__Activity__: Search each line of the data for the word "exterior"; copy every line where it is found.

========================================

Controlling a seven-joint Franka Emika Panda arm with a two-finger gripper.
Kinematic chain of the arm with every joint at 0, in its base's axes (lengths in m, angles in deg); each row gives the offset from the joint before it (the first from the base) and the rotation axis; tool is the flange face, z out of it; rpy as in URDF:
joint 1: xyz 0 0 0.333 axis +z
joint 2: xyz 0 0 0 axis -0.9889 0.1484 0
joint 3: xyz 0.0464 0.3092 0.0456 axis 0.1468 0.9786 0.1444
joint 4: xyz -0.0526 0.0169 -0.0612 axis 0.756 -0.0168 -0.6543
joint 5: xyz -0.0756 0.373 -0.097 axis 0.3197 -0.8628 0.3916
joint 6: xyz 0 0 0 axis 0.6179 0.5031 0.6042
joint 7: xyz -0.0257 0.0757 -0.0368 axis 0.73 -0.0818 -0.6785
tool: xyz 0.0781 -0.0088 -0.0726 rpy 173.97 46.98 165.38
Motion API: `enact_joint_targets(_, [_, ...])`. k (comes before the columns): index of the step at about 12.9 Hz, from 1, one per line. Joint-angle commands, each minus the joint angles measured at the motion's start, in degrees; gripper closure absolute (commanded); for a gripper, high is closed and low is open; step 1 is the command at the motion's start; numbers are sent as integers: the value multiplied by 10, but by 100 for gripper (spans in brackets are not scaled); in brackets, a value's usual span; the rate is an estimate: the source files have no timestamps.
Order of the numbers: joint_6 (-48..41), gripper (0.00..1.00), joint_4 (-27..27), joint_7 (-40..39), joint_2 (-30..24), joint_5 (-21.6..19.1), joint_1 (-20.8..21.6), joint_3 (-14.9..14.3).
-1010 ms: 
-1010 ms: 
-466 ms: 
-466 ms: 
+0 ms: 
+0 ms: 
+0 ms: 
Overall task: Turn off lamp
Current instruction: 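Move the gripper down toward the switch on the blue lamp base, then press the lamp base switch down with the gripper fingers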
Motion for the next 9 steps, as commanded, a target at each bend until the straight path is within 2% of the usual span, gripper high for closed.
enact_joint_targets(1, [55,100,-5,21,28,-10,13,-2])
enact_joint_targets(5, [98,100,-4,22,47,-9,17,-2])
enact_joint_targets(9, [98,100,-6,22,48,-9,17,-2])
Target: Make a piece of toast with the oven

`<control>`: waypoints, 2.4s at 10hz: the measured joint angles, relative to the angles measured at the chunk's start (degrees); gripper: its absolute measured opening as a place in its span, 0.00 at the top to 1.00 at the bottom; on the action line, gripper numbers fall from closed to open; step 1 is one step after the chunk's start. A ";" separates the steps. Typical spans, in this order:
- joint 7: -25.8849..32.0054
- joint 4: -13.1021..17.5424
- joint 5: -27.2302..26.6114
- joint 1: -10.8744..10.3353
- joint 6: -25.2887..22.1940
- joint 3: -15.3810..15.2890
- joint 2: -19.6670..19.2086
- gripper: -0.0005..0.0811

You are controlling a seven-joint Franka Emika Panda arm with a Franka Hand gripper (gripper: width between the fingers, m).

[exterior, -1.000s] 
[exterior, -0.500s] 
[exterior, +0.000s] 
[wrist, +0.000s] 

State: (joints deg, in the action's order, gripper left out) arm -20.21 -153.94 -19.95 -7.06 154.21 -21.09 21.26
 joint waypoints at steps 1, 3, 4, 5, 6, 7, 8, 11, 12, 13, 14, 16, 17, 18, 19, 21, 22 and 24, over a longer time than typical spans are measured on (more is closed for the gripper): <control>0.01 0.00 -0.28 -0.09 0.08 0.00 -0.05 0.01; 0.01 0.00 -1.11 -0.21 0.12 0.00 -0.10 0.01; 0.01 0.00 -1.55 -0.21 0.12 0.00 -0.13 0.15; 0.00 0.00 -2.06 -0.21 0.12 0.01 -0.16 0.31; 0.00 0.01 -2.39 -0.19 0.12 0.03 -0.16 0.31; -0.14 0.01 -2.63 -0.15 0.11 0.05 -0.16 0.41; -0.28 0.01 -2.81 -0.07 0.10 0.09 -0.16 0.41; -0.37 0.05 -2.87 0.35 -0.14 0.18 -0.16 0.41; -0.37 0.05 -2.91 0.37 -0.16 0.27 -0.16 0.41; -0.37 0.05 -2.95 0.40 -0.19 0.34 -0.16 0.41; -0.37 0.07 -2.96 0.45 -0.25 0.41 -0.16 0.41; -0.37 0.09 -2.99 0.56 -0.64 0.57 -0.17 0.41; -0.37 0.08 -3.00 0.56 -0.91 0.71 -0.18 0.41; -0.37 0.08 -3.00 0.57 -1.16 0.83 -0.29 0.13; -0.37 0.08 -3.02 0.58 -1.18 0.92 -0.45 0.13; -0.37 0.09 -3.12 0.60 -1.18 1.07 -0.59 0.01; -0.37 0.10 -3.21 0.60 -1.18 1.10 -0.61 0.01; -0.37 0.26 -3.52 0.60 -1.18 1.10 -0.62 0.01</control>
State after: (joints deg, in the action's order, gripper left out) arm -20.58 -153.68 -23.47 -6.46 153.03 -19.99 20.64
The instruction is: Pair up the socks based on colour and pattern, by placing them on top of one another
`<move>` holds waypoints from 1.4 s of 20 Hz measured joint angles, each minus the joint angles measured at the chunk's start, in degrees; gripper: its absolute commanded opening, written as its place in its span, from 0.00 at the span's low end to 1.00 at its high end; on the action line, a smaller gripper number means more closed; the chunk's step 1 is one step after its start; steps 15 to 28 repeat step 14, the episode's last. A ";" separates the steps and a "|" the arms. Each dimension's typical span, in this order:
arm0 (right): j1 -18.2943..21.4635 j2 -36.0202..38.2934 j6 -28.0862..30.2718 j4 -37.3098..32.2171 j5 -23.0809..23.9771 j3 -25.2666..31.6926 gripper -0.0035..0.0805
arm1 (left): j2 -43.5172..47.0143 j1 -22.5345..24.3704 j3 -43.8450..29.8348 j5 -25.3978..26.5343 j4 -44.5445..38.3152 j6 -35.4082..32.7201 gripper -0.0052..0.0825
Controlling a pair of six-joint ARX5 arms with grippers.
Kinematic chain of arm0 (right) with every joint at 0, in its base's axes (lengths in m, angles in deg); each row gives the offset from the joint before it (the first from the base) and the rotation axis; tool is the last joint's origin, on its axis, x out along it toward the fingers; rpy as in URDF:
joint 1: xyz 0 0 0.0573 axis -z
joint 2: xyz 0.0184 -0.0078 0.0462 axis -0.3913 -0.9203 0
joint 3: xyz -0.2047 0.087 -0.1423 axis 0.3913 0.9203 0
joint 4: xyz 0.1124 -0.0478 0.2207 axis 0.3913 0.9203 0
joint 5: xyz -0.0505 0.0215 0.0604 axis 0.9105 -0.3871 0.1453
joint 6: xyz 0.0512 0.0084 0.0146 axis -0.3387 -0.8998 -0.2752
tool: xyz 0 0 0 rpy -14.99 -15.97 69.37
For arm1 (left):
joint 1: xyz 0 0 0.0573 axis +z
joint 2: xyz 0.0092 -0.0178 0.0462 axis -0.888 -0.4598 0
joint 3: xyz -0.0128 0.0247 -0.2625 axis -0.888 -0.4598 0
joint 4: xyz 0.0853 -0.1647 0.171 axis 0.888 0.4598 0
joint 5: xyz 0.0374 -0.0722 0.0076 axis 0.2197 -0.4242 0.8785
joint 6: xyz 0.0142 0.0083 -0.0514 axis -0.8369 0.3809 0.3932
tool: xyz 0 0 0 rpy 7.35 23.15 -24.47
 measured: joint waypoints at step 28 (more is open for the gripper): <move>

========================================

__Answer for the task__:
[exterior, -1.000s] 
[exterior, -0.500s] 
[exterior, +0.000s] 

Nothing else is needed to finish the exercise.